#### [Assigned task]
Please repeat exactly the lines below from the one containing "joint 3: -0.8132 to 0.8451" down to the one containing "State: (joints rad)", both included, and nothing else.

Records contained in a dataset:
▼▼▼
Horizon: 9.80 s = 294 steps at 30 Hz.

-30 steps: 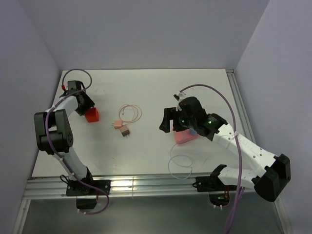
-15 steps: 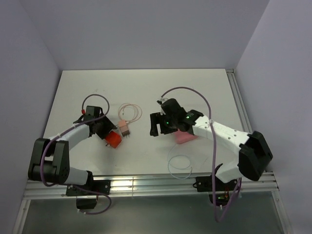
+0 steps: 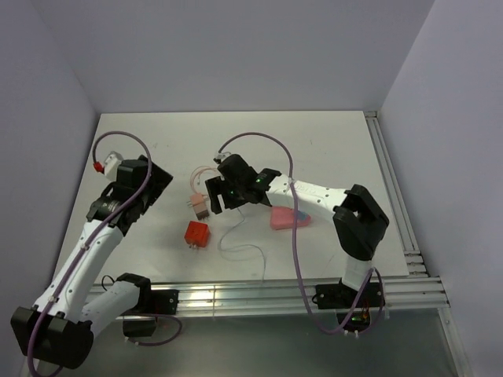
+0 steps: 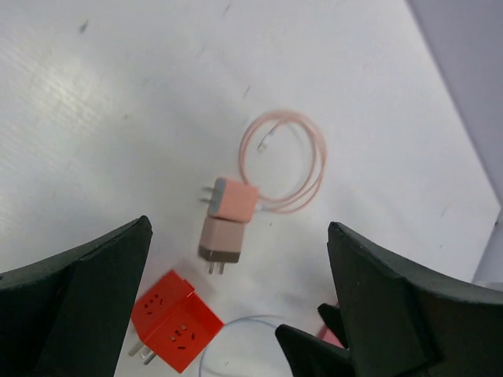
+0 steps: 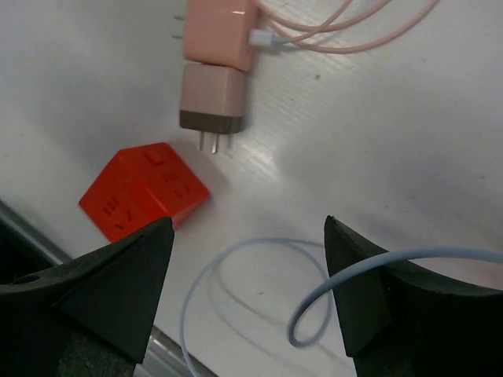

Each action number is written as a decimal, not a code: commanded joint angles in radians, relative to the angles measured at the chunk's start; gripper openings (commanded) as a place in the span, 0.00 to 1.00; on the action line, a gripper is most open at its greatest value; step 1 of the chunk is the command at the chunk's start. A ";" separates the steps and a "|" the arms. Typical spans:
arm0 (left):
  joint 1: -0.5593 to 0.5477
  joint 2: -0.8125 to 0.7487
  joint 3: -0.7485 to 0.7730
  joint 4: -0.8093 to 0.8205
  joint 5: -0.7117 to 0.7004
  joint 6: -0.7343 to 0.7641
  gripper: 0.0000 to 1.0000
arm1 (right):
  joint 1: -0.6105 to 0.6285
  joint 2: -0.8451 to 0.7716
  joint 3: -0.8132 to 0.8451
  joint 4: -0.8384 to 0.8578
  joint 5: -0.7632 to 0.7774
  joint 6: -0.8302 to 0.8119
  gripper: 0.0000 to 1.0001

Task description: Insert the plug

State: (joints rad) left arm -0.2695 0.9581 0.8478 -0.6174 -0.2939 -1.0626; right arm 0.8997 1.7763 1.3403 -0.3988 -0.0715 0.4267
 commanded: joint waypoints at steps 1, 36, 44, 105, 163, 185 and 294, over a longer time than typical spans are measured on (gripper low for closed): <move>0.004 -0.030 0.074 -0.113 -0.119 0.044 1.00 | 0.033 -0.017 0.051 0.032 0.182 0.006 0.84; -0.330 0.959 0.658 -0.036 -0.071 0.716 0.51 | 0.034 -0.974 -0.507 -0.299 0.193 0.207 1.00; -0.335 1.143 0.824 -0.104 -0.155 0.665 0.53 | 0.036 -1.042 -0.553 -0.295 0.197 0.222 1.00; -0.324 0.366 0.702 0.291 1.141 0.213 0.00 | -0.008 -0.862 -0.283 0.080 -0.177 -0.482 0.94; -0.309 -0.185 -0.095 0.054 0.119 0.087 1.00 | -0.224 -0.557 -0.224 0.132 -0.070 0.081 0.00; -0.813 0.162 -0.290 0.079 -0.526 -0.263 0.98 | -0.254 -0.687 -0.320 0.143 -0.151 -0.002 0.00; -1.179 -0.651 -0.446 -0.107 -0.475 -0.533 0.80 | 0.269 -0.403 -0.730 0.715 0.460 -0.151 0.00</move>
State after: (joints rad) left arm -1.4437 0.3004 0.3985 -0.6868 -0.7322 -1.5673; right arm 1.1625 1.4078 0.6384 0.3225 0.3489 0.2794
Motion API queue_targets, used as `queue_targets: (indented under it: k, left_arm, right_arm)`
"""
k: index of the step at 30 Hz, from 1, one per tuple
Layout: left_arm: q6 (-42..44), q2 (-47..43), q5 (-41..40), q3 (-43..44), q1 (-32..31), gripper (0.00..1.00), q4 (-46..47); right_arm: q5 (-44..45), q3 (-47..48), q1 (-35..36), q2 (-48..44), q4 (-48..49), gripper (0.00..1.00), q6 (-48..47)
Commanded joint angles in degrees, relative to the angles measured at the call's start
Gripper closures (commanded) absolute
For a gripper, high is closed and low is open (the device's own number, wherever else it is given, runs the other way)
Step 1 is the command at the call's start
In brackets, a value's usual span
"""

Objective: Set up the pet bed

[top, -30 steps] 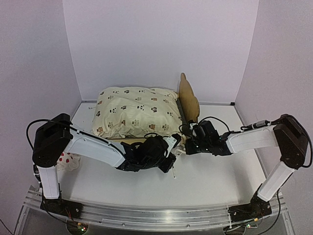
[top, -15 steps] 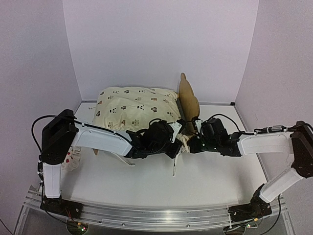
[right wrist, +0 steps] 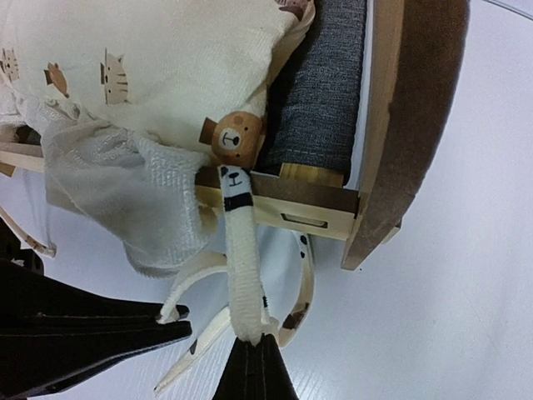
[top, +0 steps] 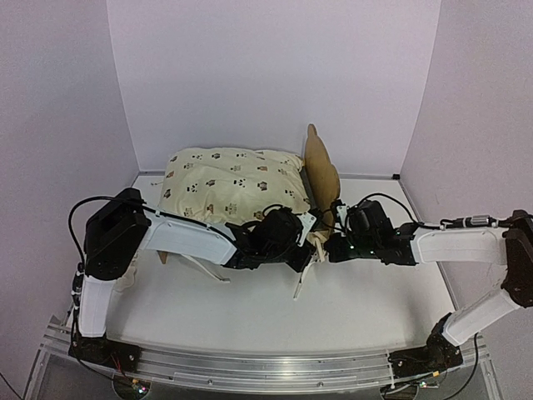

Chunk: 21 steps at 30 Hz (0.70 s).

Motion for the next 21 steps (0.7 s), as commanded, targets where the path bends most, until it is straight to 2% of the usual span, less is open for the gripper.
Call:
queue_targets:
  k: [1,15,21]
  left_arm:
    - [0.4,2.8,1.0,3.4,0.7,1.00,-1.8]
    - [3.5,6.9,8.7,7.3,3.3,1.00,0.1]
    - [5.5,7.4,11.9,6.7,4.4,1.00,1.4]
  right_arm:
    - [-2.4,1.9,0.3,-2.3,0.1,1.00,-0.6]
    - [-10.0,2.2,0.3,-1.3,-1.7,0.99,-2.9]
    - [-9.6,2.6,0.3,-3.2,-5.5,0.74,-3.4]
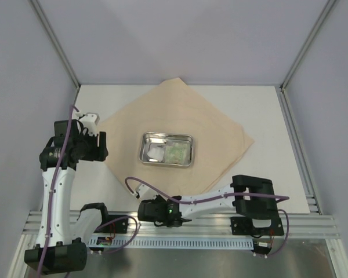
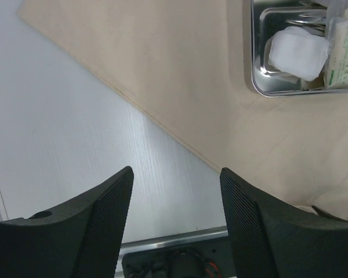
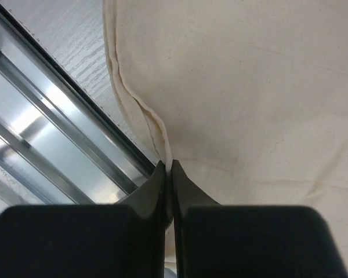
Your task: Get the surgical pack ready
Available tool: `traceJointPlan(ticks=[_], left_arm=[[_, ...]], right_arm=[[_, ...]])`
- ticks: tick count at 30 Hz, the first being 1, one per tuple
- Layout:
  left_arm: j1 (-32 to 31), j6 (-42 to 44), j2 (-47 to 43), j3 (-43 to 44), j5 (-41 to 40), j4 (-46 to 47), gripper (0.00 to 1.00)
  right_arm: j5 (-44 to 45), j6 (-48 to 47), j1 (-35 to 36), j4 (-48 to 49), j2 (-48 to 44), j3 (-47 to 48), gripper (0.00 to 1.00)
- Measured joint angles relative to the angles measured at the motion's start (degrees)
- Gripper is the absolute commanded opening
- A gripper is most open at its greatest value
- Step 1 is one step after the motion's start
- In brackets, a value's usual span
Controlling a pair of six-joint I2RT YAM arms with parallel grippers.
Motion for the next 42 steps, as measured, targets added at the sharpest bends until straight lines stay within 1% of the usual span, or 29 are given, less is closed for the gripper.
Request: traceJointPlan(ticks=[3, 8, 9, 10, 12, 15, 17, 21, 26, 30, 33, 38, 42], left_arm=[[0.0, 0.9, 0.6, 0.0, 0.5, -0.2, 0.69], [0.0, 2.4, 5.4, 2.7, 2.5, -1.5, 0.60], [0.0, 2.6, 6.7, 3.5, 2.7, -1.3, 0.60], [0.0, 2.8, 7.9, 4.4, 3.0, -1.0, 0.58], [0.0, 3.0, 9.6, 5.7, 3.6, 0.0, 0.57], [0.0, 2.9, 12.1, 7.9, 4.9, 1.6, 0.57], [0.0, 2.9, 14.6, 10.0, 5.9, 2.5, 0.56], [0.0, 3.1, 20.9, 12.7, 8.1, 4.7, 0.56], [0.0, 3.4, 27.2, 13.1, 10.5, 6.8, 0.56], [-1.8, 3.6, 32.1, 16.2, 10.6, 7.6, 0.56], [-4.3, 3.7, 34.7, 17.9, 10.6, 9.3, 0.56], [-7.5, 3.8, 37.6, 18.9, 10.4, 11.0, 0.56], [-9.8, 3.8, 40.1, 19.4, 10.0, 12.1, 0.57]], right_arm=[[-0.3, -2.6, -1.4, -0.8, -0.5, 0.3, 0.00], [-1.9, -9.0, -6.2, -3.6, -3.7, 3.3, 0.01], [-2.5, -10.5, -7.8, -3.6, -4.7, 4.3, 0.00], [-3.3, -11.6, -9.4, -3.5, -5.5, 5.0, 0.00], [-5.8, -14.3, -13.8, -2.7, -7.2, 6.8, 0.00], [-9.2, -18.4, -20.6, -1.4, -7.1, 10.7, 0.00], [-10.7, -20.8, -24.6, -1.2, -5.0, 15.0, 0.01], [-13.4, -24.2, -29.8, -0.4, 0.9, 23.6, 0.01], [-16.9, -25.7, -35.6, -0.3, 8.0, 31.6, 0.00], [-17.2, -25.6, -40.5, -0.6, 13.4, 37.9, 0.00], [-17.3, -24.5, -42.9, -0.6, 14.5, 38.6, 0.01], [-19.0, -21.6, -45.0, 0.1, 15.7, 38.7, 0.00], [-19.8, -20.0, -45.9, 0.2, 20.1, 41.8, 0.00]])
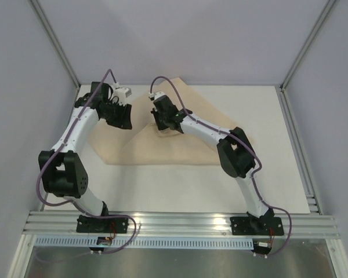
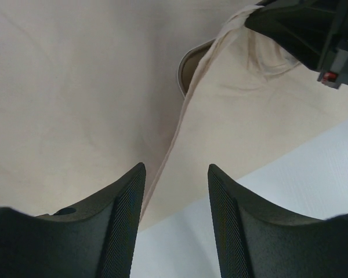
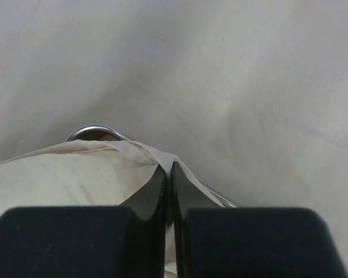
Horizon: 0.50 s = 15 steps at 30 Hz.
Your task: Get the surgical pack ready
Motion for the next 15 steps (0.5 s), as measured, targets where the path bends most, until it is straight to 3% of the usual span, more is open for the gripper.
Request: traceJointPlan(ticks=[3, 7, 8, 11, 15], left_arm=[[-1.9, 0.0, 1.7, 0.3, -0.6, 0.6, 0.57], [-4.0, 0.0, 4.3, 0.9, -1.3, 1.4, 0.57], [-4.3, 0.0, 5.1, 1.2, -1.5, 1.5, 0.57], [-5.3, 0.0, 7.7, 2.8, -2.2, 1.7, 0.57], [-6.9, 0.0, 11.4, 5.6, -3.5, 2.0, 0.57]], right_arm=[[-0.6, 1.9, -0.8, -0.1, 3.8, 2.1, 0.01], [-1.6, 4.8, -2.6, 0.2, 6.6, 4.7, 0.16], [-1.7, 5.2, -3.0, -0.1, 7.2, 5.7, 0.32], [-1.8, 6.6, -3.9, -0.4, 9.7, 9.2, 0.63], [-2.1, 9.9, -5.3, -1.9, 10.8, 9.9, 0.70]])
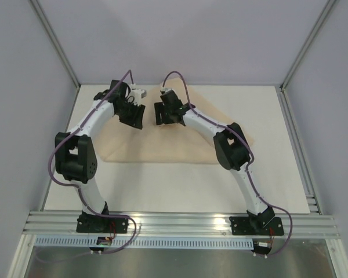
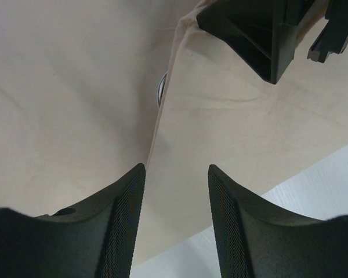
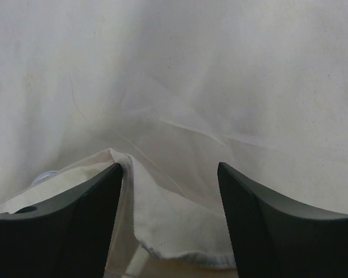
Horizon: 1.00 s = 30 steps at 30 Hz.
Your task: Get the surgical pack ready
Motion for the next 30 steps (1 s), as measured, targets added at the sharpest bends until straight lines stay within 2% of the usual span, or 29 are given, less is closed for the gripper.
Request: traceJointPlan(ticks=[7, 12, 17, 21, 24, 25, 27, 28, 30], left_arm=[[-2.6, -0.1, 6.1, 7.0, -1.6, -0.4, 0.56], [-3.7, -0.4, 9.7, 12.2, -2.0, -0.4, 0.56], [-4.2, -0.6, 11.8, 13.8, -2.1, -0.3, 0.56], [-4.1, -0.5, 12.4, 14.4, -1.7, -1.0, 0.56], [-4.2, -0.4, 12.4, 15.1, -1.4, -1.1, 0.57], [-4.2, -0.4, 12.4, 15.1, -1.4, -1.0, 0.57], [-4.2, -0.3, 12.4, 15.1, -1.7, -0.9, 0.57], [-4.2, -0.3, 12.4, 15.1, -1.8, -0.9, 0.57], [-4.2, -0.3, 12.7, 15.5, -1.9, -1.0, 0.57]], right_arm=[[-6.2, 8.3, -6.1, -0.7, -0.3, 0.2, 0.78], [-8.2, 8.9, -11.3, -1.5, -0.6, 4.5, 0.82], [-9.7, 6.6, -12.3, -2.3, -1.5, 9.2, 0.78], [-15.3, 5.7, -11.3, -1.8, -6.3, 2.4, 0.69], [-19.5, 5.5, -10.6, -2.0, -9.2, -3.1, 0.75], [-20.4, 5.5, -10.4, -2.4, -9.4, -3.6, 0.80], [-21.4, 5.5, -10.4, -3.1, -9.4, -4.3, 0.82], [-22.1, 5.6, -10.7, -3.4, -9.4, -4.7, 0.88], [-23.8, 6.2, -11.3, -3.8, -9.2, -5.1, 0.92]])
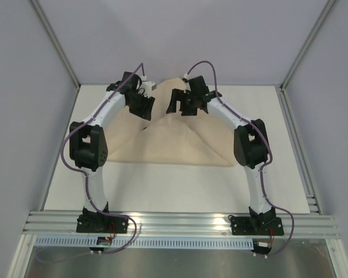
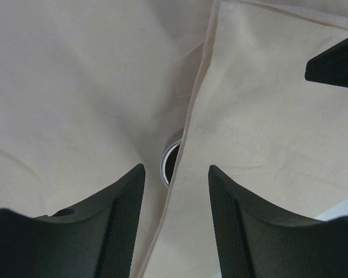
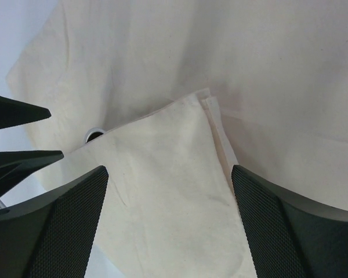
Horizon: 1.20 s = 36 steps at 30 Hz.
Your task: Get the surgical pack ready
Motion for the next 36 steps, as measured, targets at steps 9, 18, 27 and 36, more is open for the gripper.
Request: traceJointPlan(ticks=[9, 18, 27, 36], left_arm=[[0.0, 0.0, 3.8, 2.0, 0.2, 0.4, 0.56], [0.0, -0.1, 4.7, 2.1, 0.2, 0.7, 0.56], [0.0, -0.1, 5.8, 2.1, -0.3, 0.7, 0.56], [0.0, 0.0, 5.8, 2.8, -0.7, 0.5, 0.56]], right_arm=[[-6.4, 0.0, -3.6, -1.1, 9.3, 7.5, 0.91], [-12.9, 1.6, -3.3, 0.7, 12.9, 7.1, 0.50], [-18.3, 7.5, -4.3, 8.5, 12.9, 3.6, 0.16], [-19.7, 10.9, -5.0, 12.4, 12.9, 3.6, 0.00]])
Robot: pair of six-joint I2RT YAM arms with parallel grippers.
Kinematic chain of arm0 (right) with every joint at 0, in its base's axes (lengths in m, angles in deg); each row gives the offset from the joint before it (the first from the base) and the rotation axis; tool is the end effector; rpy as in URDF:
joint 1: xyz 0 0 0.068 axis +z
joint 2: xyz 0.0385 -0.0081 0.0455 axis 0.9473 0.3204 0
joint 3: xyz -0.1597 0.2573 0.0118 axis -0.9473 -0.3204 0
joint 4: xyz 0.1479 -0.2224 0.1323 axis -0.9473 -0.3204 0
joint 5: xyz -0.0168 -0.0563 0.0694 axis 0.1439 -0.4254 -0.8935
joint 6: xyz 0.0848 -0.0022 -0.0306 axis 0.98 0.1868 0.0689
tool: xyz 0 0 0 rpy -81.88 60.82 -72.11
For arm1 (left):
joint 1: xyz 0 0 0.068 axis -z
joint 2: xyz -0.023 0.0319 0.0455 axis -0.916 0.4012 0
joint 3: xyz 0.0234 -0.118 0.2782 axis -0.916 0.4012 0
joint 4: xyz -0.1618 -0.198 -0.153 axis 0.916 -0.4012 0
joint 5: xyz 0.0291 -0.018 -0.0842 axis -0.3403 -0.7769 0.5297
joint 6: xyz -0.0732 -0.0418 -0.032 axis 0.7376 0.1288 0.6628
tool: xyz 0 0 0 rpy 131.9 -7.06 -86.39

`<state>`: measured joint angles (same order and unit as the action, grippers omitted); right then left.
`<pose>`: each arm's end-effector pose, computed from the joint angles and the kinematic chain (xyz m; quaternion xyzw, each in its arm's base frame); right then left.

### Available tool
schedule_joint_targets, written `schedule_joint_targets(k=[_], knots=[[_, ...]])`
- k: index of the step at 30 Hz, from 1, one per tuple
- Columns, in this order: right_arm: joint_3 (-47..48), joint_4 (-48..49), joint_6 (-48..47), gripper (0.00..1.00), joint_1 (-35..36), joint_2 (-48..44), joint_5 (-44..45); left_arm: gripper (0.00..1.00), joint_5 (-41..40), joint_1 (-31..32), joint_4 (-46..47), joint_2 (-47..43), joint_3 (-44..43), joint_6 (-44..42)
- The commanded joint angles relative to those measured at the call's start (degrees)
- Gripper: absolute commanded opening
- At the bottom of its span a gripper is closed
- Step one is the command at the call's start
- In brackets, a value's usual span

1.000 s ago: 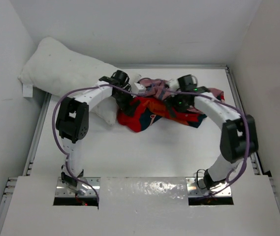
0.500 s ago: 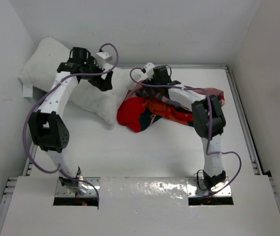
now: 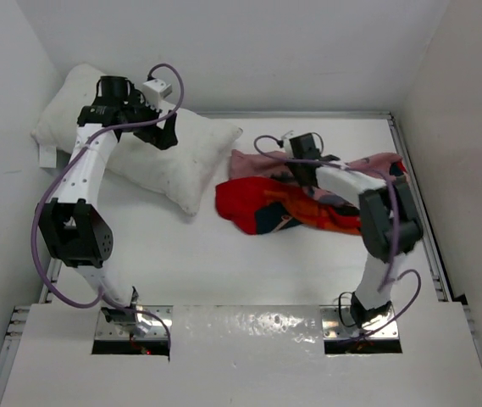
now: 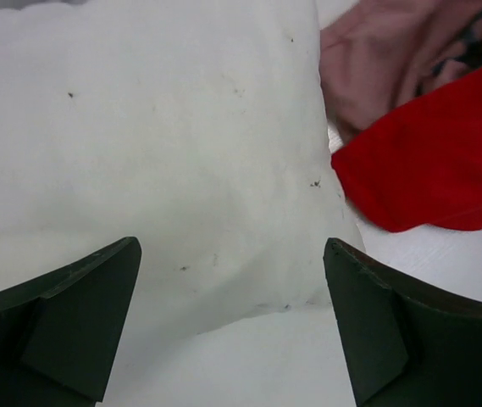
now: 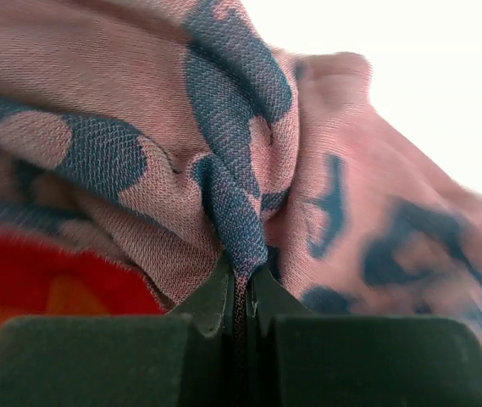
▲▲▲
#### [Answer to this task]
  joint 3: -0.8132 to 0.8451
  joint 4: -0.8384 to 0.8578
  joint 5: -0.7632 to 0.7774
  joint 6: -0.8302 to 0.8119
  gripper: 0.0000 to 1.0001

Task description: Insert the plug

State: (joints rad) left arm -0.2695 0.9581 0.8478 -0.6174 -0.2939 -1.0626; right arm 0.8997 1.7763 1.3403 -0.3988 -0.0715 0.4267

Now the exercise is finished.